**YOUR OBJECTIVE**
Below are the entries. Transcribe exactly the lines from the one with "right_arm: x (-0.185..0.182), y" through the one with "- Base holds", ends included, and leave out all others.

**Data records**
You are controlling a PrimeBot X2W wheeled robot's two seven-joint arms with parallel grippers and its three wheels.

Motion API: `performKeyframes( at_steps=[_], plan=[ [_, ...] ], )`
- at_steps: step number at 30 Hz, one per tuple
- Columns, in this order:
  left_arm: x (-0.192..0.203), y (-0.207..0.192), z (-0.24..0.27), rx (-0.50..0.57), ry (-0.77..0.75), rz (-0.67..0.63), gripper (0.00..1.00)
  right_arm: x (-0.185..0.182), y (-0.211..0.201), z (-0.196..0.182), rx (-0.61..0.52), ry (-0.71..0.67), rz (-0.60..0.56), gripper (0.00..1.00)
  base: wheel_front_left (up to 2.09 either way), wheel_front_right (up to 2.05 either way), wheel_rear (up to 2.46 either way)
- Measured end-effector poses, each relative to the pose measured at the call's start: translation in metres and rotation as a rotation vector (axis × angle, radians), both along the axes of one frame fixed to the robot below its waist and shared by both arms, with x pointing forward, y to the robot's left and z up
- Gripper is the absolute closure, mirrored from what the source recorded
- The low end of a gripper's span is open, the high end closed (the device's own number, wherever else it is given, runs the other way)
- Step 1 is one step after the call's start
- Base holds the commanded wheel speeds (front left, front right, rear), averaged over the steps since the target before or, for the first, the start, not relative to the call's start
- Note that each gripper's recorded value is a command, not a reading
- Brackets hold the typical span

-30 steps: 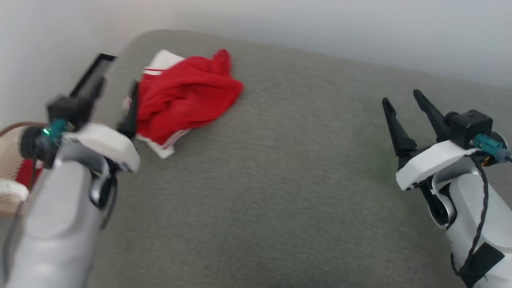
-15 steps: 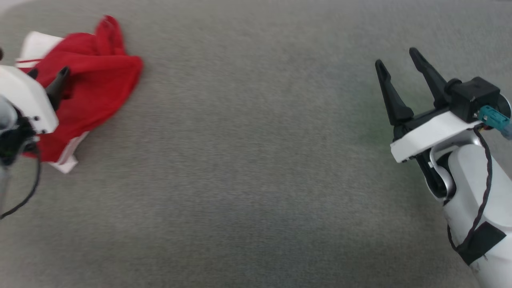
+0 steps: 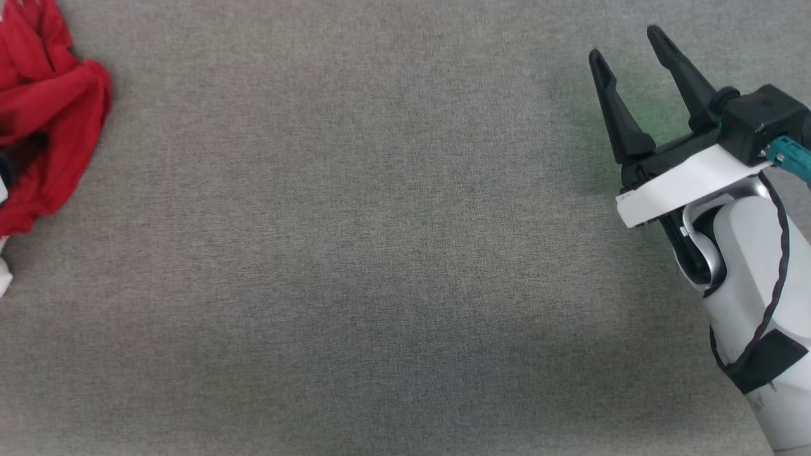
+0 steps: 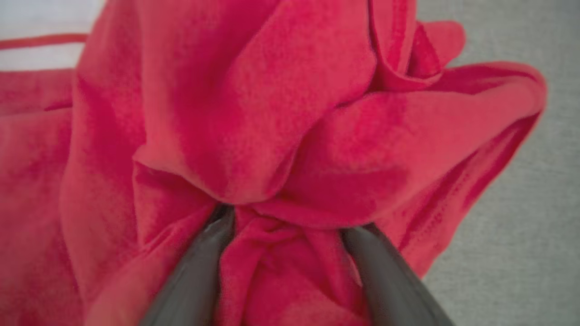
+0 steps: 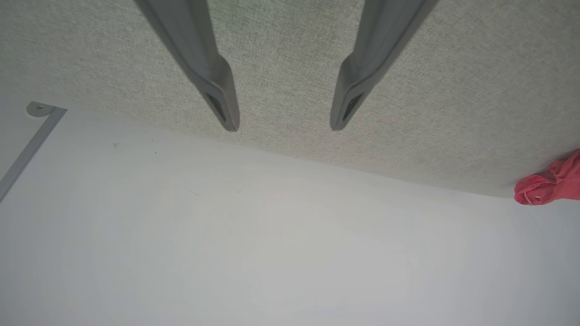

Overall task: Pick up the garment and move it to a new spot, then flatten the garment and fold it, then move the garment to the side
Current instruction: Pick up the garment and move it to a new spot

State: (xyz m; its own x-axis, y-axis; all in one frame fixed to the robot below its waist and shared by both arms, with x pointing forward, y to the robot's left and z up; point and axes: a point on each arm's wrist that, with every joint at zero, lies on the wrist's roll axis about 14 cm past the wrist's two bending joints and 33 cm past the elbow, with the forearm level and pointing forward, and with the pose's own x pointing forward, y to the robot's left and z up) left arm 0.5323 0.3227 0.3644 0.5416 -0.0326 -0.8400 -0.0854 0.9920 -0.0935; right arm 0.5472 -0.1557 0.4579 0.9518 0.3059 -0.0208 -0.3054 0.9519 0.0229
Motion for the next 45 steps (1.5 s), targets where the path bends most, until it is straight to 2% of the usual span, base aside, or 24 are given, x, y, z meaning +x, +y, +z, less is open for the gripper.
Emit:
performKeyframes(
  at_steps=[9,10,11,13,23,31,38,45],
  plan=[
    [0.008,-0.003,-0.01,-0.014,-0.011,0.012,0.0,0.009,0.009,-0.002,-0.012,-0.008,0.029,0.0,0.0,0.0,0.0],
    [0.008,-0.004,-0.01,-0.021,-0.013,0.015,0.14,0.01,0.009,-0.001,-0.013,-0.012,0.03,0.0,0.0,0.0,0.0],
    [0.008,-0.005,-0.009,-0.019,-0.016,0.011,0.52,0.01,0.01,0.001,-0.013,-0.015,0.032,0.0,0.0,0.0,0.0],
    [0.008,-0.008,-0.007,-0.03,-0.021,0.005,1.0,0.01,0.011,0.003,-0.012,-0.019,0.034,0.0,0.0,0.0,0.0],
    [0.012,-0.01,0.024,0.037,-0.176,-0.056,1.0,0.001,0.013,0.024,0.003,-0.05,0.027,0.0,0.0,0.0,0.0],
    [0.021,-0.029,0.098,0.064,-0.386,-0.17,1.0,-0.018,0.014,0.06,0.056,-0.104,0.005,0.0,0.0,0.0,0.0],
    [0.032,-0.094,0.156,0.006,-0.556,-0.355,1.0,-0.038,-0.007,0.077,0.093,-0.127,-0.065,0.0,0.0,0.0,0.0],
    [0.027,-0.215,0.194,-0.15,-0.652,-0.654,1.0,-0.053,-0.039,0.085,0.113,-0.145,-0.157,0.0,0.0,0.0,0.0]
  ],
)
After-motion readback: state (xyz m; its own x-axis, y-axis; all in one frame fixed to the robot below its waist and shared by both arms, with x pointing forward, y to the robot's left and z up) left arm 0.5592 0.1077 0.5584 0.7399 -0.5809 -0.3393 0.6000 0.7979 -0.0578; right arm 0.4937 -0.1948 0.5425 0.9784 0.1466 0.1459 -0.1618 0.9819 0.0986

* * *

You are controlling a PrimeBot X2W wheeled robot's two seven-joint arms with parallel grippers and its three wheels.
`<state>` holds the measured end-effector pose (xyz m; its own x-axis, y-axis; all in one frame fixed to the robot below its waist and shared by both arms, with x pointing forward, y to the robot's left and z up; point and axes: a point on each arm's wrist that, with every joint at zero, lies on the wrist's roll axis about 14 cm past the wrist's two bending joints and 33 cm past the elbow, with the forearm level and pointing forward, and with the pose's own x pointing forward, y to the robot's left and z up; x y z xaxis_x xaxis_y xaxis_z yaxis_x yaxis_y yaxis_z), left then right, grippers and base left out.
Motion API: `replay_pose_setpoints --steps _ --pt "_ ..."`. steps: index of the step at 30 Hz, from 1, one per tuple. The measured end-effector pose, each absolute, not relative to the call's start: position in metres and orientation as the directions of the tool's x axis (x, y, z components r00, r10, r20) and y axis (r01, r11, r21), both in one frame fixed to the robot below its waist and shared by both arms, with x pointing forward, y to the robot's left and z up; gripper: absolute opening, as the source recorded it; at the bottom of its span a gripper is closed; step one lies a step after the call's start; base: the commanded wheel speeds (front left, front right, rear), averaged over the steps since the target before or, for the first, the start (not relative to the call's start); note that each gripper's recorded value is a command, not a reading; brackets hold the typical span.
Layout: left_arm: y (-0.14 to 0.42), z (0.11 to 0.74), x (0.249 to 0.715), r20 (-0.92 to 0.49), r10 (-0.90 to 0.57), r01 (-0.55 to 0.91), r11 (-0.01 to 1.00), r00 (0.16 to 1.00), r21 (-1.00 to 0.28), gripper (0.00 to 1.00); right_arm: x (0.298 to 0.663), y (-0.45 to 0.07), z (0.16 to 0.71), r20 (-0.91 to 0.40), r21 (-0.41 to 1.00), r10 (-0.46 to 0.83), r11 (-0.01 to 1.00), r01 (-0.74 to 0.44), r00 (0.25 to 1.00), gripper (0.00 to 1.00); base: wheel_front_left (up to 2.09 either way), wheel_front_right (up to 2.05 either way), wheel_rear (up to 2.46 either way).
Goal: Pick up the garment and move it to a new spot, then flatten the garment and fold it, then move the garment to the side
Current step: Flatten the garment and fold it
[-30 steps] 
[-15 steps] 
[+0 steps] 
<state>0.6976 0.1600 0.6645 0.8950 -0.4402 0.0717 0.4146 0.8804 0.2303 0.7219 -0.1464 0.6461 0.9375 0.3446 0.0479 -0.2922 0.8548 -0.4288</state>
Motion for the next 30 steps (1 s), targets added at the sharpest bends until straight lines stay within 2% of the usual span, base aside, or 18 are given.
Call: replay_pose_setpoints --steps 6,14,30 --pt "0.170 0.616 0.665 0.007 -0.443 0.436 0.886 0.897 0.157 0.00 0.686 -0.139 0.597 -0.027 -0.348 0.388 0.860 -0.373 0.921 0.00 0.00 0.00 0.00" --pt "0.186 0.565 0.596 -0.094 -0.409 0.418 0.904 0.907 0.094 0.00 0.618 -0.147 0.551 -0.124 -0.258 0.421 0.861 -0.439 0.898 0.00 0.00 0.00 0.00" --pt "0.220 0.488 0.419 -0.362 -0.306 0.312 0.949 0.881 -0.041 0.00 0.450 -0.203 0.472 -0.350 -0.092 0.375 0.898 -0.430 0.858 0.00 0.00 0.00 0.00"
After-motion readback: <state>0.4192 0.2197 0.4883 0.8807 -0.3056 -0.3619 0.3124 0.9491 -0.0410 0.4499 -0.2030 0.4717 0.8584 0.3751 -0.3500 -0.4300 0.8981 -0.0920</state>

**OUTPUT FOR THIS EXERCISE**
  right_arm: x (-0.185..0.182), y (-0.211..0.201), z (-0.196..0.182), rx (-0.61..0.52), ry (-0.71..0.67), rz (-0.60..0.56), gripper (0.00..1.00)
  base: wheel_front_left (up to 2.09 either way), wheel_front_right (up to 2.05 either way), wheel_rear (up to 2.46 either way)
- Measured end-effector poses, each relative to the pose measured at the call's start: translation in metres and rotation as a rotation vector (axis × angle, radians), both along the axes of one frame fixed to the robot below its waist and shared by both arms, with x pointing forward, y to the robot's left and z up
- Gripper is the absolute closure, mirrored from what the source recorded
- The low end of a gripper's span is open, the high end closed (the device's own number, wherever else it is given, runs the other way)
- Step 1 is one step after the call's start
- Base holds the commanded wheel speeds (front left, front right, rear), averaged over the steps since the target before or, for the first, the start, not relative to the call's start

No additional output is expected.